Welcome to RL4LMs’s documentation!
Note
The documentation is currently under active development
RL4LMs provides easily customizable building blocks for training language models, including implementations of on-policy algorithms, reward functions, metrics, datasets and LM based actor-critic policies
Github Repository: https://github.com/allenai/RL4LMs
Paper Link: https://arxiv.org/abs/2210.01241
Website Link: https://rl4lms.apps.allenai.org/
Main Characteristics
RL4LMs is thoroughly tested and benchmarked with over 2000 experiments (GRUE benchmark) on a comprehensive set of:
- 7 different Natural Language Processing (NLP) Tasks:
Summarization
Generative Commonsense Reasoning
IMDB Sentiment-based Text Continuation
Table-to-text generation
Abstractive Question Answering
Machine Translation
Dialogue Generation
- Different types of NLG metrics (20+) which can be used as reward functions:
Lexical Metrics (eg: ROUGE, BLEU, SacreBLEU, METEOR)

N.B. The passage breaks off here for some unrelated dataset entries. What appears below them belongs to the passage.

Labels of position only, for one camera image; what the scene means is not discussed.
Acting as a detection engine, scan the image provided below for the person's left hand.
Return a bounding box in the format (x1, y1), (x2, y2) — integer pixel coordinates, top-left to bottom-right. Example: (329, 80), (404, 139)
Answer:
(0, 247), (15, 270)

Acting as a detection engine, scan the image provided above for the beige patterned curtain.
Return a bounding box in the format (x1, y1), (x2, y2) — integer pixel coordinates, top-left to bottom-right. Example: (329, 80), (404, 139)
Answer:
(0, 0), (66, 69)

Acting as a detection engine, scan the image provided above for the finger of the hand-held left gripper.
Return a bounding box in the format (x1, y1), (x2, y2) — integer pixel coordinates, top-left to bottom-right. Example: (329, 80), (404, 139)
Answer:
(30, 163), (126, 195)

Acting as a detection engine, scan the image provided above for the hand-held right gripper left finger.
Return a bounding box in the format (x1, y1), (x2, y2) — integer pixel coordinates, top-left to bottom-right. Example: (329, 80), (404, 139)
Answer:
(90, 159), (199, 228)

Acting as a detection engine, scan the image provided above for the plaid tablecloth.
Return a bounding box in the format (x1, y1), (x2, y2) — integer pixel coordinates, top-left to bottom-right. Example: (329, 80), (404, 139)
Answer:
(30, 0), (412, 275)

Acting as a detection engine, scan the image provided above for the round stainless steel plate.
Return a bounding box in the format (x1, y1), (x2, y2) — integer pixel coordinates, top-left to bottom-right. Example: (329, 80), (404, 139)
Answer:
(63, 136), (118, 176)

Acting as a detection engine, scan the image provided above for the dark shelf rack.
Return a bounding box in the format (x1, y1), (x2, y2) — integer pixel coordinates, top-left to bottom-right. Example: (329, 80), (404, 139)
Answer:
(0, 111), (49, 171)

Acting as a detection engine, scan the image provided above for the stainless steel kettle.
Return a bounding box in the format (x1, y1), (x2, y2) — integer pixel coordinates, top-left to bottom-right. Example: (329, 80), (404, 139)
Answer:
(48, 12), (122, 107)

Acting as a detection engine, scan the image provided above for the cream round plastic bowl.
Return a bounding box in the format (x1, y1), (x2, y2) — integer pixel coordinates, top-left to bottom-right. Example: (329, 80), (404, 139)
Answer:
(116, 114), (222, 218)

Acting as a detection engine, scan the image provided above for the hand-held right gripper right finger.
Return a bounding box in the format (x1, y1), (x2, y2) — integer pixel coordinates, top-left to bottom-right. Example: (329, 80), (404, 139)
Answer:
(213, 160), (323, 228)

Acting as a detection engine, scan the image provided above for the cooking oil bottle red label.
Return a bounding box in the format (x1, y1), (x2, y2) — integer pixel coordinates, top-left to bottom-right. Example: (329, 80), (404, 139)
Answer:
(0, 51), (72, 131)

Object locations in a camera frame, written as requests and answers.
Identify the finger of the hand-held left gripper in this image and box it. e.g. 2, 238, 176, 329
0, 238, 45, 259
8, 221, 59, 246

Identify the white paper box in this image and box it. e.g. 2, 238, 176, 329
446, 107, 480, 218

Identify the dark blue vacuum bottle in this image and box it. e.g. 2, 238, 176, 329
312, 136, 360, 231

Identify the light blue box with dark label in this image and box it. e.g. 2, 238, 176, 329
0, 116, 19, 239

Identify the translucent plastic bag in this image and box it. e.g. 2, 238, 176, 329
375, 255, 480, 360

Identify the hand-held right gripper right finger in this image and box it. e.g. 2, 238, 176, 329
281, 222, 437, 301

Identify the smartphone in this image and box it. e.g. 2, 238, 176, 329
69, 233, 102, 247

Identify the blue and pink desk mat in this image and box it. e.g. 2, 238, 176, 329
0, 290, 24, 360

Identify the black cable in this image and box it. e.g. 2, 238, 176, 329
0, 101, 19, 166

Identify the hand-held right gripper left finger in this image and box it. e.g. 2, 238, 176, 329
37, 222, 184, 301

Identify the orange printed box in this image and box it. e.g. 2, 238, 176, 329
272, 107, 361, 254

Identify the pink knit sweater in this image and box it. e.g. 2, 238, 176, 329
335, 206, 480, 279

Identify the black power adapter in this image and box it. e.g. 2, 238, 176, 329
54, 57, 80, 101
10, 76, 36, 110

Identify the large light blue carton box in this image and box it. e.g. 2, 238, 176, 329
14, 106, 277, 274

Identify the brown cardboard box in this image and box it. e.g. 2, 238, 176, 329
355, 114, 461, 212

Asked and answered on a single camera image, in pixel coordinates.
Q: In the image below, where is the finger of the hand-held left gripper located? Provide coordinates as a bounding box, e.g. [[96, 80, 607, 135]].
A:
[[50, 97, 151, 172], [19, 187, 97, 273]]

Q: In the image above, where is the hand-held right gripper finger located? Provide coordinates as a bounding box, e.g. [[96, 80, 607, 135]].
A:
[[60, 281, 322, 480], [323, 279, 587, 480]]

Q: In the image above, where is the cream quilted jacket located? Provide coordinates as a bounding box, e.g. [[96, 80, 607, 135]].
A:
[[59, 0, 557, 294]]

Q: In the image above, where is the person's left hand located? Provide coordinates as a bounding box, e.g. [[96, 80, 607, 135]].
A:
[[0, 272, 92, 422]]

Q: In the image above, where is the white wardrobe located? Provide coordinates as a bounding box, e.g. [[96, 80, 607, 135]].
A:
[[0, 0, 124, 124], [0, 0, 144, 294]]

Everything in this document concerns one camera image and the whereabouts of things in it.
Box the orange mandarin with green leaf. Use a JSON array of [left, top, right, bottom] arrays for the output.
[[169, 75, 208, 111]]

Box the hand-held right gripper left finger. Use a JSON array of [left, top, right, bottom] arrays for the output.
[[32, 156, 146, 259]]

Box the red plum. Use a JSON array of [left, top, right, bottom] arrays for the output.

Semantic Metrics (eg: BERTSCORE, BLEURT)
Task specific metrics (eg: PARENT, CIDER, SPICE)
Scores from pre-trained classifiers (eg: Sentiment scores)
On-policy algorithms of PPO, A2C, TRPO and novel NLPO (Natural Language Policy Optimization)

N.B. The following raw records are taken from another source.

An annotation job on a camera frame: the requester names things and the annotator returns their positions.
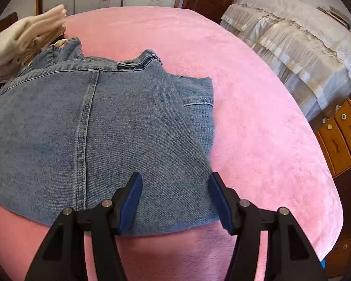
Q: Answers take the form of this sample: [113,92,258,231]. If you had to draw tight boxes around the dark wooden headboard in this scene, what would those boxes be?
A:
[0,12,19,31]

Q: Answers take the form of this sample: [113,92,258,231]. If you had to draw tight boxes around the ribbed knit folded sweater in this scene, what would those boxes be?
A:
[18,26,68,66]

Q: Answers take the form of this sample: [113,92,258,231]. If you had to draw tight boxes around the pink bed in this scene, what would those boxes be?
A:
[0,6,344,281]

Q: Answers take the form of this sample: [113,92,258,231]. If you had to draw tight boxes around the white fluffy folded sweater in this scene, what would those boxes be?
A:
[0,4,68,78]

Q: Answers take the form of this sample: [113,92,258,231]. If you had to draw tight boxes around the lace covered furniture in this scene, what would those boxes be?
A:
[221,0,351,122]

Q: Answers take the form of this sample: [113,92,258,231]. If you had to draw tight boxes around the blue denim jacket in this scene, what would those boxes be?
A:
[0,37,215,237]

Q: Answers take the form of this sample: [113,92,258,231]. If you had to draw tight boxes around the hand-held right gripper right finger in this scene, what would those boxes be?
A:
[208,172,328,281]

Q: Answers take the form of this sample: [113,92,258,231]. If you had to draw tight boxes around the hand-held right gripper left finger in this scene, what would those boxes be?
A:
[23,172,143,281]

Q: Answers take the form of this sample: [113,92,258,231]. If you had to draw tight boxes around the wooden drawer cabinet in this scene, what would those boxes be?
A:
[310,89,351,276]

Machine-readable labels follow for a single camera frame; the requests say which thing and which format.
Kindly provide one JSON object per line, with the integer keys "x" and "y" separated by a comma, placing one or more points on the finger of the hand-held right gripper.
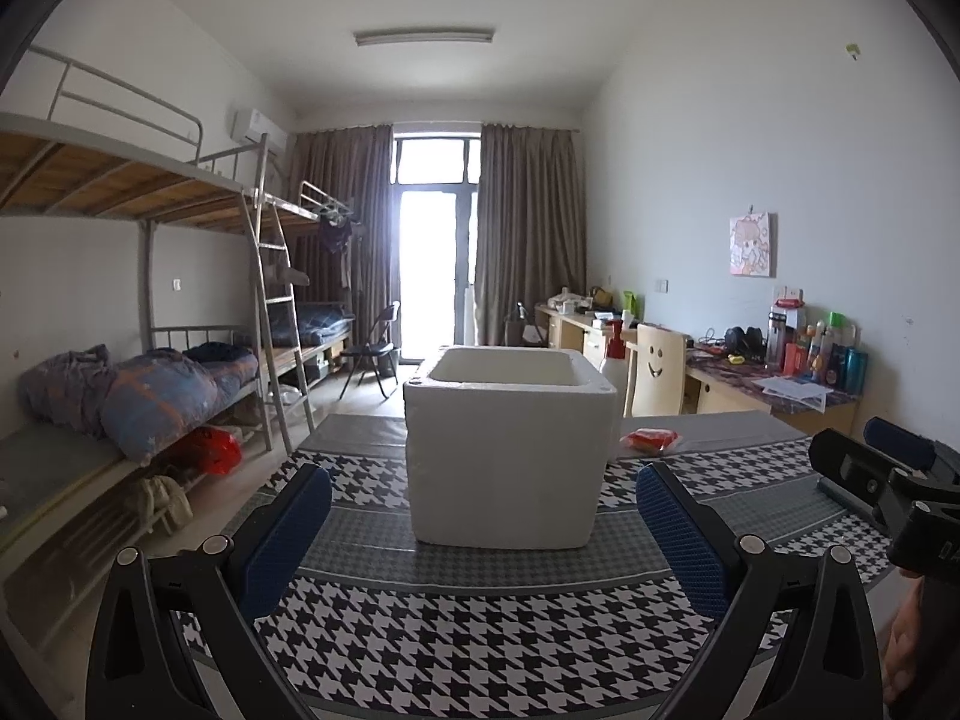
{"x": 900, "y": 444}
{"x": 862, "y": 480}

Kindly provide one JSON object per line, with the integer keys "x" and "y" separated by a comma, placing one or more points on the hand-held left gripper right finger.
{"x": 679, "y": 540}

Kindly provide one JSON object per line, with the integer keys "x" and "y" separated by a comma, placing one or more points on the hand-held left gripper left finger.
{"x": 289, "y": 532}

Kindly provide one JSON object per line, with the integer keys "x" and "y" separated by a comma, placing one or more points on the white foam box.
{"x": 510, "y": 465}

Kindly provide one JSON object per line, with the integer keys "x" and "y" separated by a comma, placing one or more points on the person's right hand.
{"x": 922, "y": 637}

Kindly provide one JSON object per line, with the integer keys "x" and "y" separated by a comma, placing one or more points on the red snack packet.
{"x": 652, "y": 440}

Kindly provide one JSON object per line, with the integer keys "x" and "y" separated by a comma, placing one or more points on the row of toiletry bottles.
{"x": 829, "y": 356}

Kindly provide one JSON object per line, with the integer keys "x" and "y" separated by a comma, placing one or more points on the red plastic bag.
{"x": 210, "y": 451}

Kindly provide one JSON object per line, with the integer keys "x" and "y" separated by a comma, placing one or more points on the printed papers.
{"x": 791, "y": 390}

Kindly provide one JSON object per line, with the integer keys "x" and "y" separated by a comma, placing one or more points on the beige cloth bundle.
{"x": 157, "y": 502}

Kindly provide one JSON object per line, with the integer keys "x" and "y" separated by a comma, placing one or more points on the wooden desk patterned top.
{"x": 727, "y": 394}

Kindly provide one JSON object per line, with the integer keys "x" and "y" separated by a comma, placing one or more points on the wooden smiley chair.
{"x": 656, "y": 375}

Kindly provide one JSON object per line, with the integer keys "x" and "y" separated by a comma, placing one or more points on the blue patterned quilt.
{"x": 165, "y": 397}

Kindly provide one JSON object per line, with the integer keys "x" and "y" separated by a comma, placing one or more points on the black headphones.
{"x": 744, "y": 340}

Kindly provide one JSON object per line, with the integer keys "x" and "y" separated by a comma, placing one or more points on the black folding chair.
{"x": 371, "y": 352}

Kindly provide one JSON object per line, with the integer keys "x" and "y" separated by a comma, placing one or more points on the metal bunk ladder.
{"x": 277, "y": 330}

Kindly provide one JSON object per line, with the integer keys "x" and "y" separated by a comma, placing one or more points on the white pump bottle red cap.
{"x": 613, "y": 345}

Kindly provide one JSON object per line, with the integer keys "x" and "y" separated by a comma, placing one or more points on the houndstooth tablecloth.
{"x": 480, "y": 615}

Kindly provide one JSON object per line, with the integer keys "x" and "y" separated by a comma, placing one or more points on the small metal bunk bed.
{"x": 322, "y": 322}

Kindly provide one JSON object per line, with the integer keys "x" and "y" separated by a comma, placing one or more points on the grey rolled blanket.
{"x": 285, "y": 272}

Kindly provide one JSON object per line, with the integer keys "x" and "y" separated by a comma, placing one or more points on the grey purple quilt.
{"x": 64, "y": 390}

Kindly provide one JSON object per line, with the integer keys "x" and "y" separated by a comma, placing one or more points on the purple hanging clothes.
{"x": 334, "y": 234}

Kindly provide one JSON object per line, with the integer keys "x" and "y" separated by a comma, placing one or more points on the glass balcony door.
{"x": 435, "y": 255}

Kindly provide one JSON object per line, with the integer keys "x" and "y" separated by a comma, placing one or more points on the brown curtain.
{"x": 529, "y": 225}
{"x": 341, "y": 195}

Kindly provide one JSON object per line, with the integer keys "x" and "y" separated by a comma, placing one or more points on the large metal bunk bed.
{"x": 112, "y": 172}

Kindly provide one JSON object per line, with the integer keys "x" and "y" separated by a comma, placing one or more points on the white air conditioner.
{"x": 260, "y": 131}

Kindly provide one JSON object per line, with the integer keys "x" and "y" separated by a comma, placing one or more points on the ceiling light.
{"x": 424, "y": 37}

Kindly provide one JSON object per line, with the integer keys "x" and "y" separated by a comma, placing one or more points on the double wall socket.
{"x": 790, "y": 293}

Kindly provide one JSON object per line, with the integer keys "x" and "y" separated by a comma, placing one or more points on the pink wall picture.
{"x": 752, "y": 244}

Actor-Critic Policies supporting causal LMs (eg. GPT-2/3) and seq2seq LMs (eg. T5, BART)
All of these building blocks can be customizable allowing users to train transformer-based LMs to optimize any arbitrary reward function on any dataset of their choice.
Todo
Solve the problem with rl4lms.algorithms not being shown
Citing RL4LMs
To cite this project in publications:
@inproceedings{Ramamurthy2022IsRL,
title={Is Reinforcement Learning (Not) for Natural Language Processing?: Benchmarks, Baselines, and Building Blocks for Natural Language Policy Optimization},
author={Rajkumar Ramamurthy and Prithviraj Ammanabrolu and Kiant{\'e} Brantley and Jack Hessel and Rafet Sifa and Christian Bauckhage and Hannaneh Hajishirzi and Yejin Choi},
journal={arXiv preprint arXiv:2210.01241},
url={https://arxiv.org/abs/2210.01241},
year={2022}
}